年金型の生命保険について、相続税に加え、年金を受け取るたびに所得税を課すことが適法かが争われた事件で、最高裁は、この課税を違法と判断しました。
一時金方式の生命保険では、相続税の支払いや葬儀費用などまとまった支払いに対応できるというメリットがありますが、幼い子にいきなり大金を持たせたりして一気に使ってしまわれても心配という気持ちがあります。
これに対して、年金型ですと、一定の期間定額の年金額が残された家族に支払われますので、まとまった出費には対応できませんが、浪費の癖をつけることもなく、長い期間の生活基盤を保障できるものとして魅力があります。
これまでは、この年金型の生命保険について、相続税と所得税が課せられていたわけです。

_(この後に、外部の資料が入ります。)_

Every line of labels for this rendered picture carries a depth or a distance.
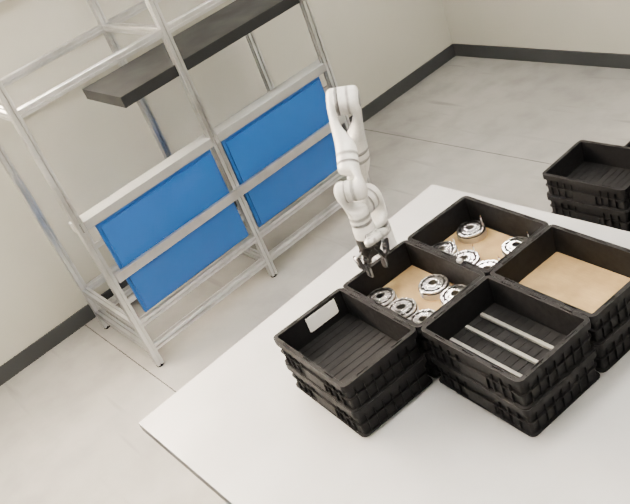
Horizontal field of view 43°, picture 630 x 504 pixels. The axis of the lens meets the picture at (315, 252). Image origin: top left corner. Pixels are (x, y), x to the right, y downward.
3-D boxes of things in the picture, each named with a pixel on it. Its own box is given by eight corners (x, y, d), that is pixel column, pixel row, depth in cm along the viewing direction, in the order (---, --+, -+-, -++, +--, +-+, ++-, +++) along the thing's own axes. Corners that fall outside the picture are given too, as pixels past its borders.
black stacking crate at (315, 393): (294, 387, 275) (282, 361, 269) (360, 336, 286) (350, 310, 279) (366, 442, 244) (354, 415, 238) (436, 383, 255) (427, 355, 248)
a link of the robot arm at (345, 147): (330, 159, 252) (357, 155, 251) (322, 84, 260) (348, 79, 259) (334, 171, 260) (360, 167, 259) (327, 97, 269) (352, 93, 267)
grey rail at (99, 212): (72, 230, 393) (67, 222, 391) (320, 66, 464) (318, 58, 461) (81, 235, 386) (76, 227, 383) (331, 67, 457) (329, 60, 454)
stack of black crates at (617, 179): (557, 255, 375) (540, 174, 352) (594, 220, 388) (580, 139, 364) (636, 278, 346) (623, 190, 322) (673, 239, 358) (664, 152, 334)
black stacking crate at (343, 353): (284, 363, 269) (272, 338, 264) (351, 313, 280) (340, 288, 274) (355, 417, 239) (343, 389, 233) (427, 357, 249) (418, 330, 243)
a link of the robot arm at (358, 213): (344, 230, 258) (371, 225, 255) (329, 190, 249) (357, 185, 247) (346, 218, 263) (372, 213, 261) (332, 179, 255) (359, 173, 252)
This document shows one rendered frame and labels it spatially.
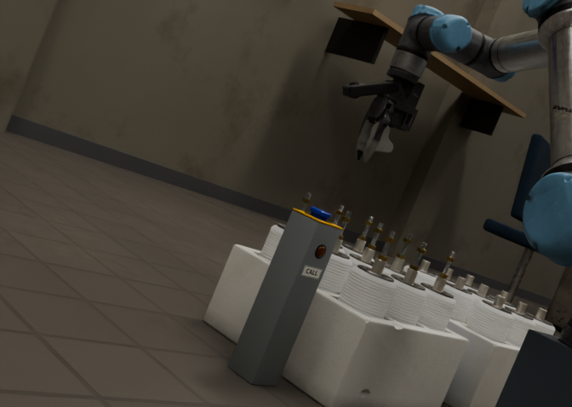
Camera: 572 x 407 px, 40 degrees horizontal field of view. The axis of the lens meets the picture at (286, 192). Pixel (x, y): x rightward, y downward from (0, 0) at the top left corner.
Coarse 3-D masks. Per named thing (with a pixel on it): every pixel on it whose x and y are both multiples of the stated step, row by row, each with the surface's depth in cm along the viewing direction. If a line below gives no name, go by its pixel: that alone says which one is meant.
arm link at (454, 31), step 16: (432, 16) 168; (448, 16) 161; (416, 32) 169; (432, 32) 163; (448, 32) 160; (464, 32) 161; (480, 32) 167; (432, 48) 166; (448, 48) 161; (464, 48) 162
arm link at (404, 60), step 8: (400, 56) 173; (408, 56) 172; (416, 56) 172; (392, 64) 174; (400, 64) 172; (408, 64) 172; (416, 64) 172; (424, 64) 173; (408, 72) 172; (416, 72) 172
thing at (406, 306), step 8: (400, 288) 156; (408, 288) 156; (400, 296) 156; (408, 296) 156; (416, 296) 156; (424, 296) 158; (392, 304) 157; (400, 304) 156; (408, 304) 156; (416, 304) 157; (424, 304) 159; (392, 312) 156; (400, 312) 156; (408, 312) 157; (416, 312) 158; (400, 320) 157; (408, 320) 157; (416, 320) 159
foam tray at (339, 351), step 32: (256, 256) 163; (224, 288) 167; (256, 288) 161; (224, 320) 165; (320, 320) 148; (352, 320) 144; (384, 320) 149; (320, 352) 147; (352, 352) 142; (384, 352) 149; (416, 352) 157; (448, 352) 165; (320, 384) 145; (352, 384) 145; (384, 384) 152; (416, 384) 161; (448, 384) 170
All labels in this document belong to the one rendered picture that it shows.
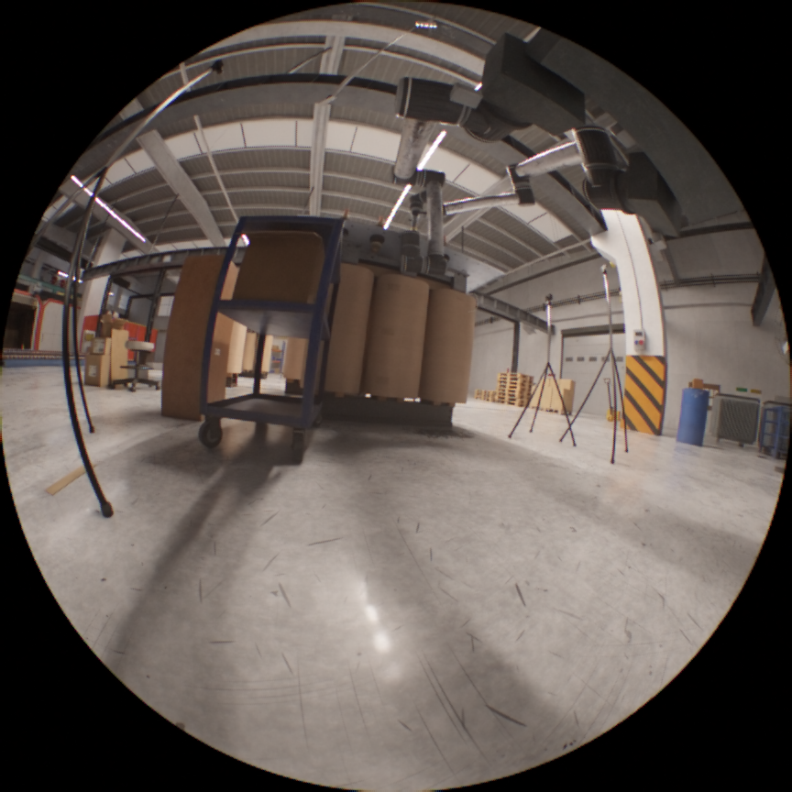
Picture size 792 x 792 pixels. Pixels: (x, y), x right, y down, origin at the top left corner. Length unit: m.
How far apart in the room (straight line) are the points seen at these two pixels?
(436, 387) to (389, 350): 0.45
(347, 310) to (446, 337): 0.74
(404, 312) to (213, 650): 1.73
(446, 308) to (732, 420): 8.04
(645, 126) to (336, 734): 1.25
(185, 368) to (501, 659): 1.53
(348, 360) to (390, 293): 0.55
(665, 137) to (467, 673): 1.23
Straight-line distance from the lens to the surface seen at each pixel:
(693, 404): 4.88
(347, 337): 1.54
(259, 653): 0.34
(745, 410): 8.56
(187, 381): 1.43
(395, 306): 1.65
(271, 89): 5.21
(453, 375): 1.78
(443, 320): 1.81
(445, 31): 6.51
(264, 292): 0.90
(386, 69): 10.16
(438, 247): 1.52
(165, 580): 0.45
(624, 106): 0.93
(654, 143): 1.03
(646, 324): 5.75
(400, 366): 1.60
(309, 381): 0.79
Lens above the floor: 0.31
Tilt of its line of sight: 3 degrees down
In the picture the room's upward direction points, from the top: 7 degrees clockwise

第1審の長崎地裁は、原告の請求を認めて違法としました。
ところが、控訴審の福岡高裁は、原告の請求を退けて適法としました。
そして、上告審の最高裁は、原告の請求を認めて違法としました。
報道を見る限り、最高裁の判断は当たり前のように思えます。
どうして国税当局は、この当たり前の解釈を歪曲しできたのでしょうか。
それ以上に、福岡高裁が、この処分を適法にしたことに疑問を感じます。
税務訴訟における税務側の勝訴率は驚くものがあります。
もしかすると、福岡高裁は、このような勝訴率を前提に、税務側を勝訴させておけば良いくらいに考えたのかもしれません。
このような税務訴訟、行政訴訟の現状は変えられるべきです。
税務訴訟、行政訴訟には、納税者・主権者である国民はもっと関心を持つべきです。
刑事裁判に裁判員裁判が導入されていますが、国民主権・民意による裁判を言うのであれば、税務訴訟、行政訴訟にこそ、裁判員裁判が導入されるべきです。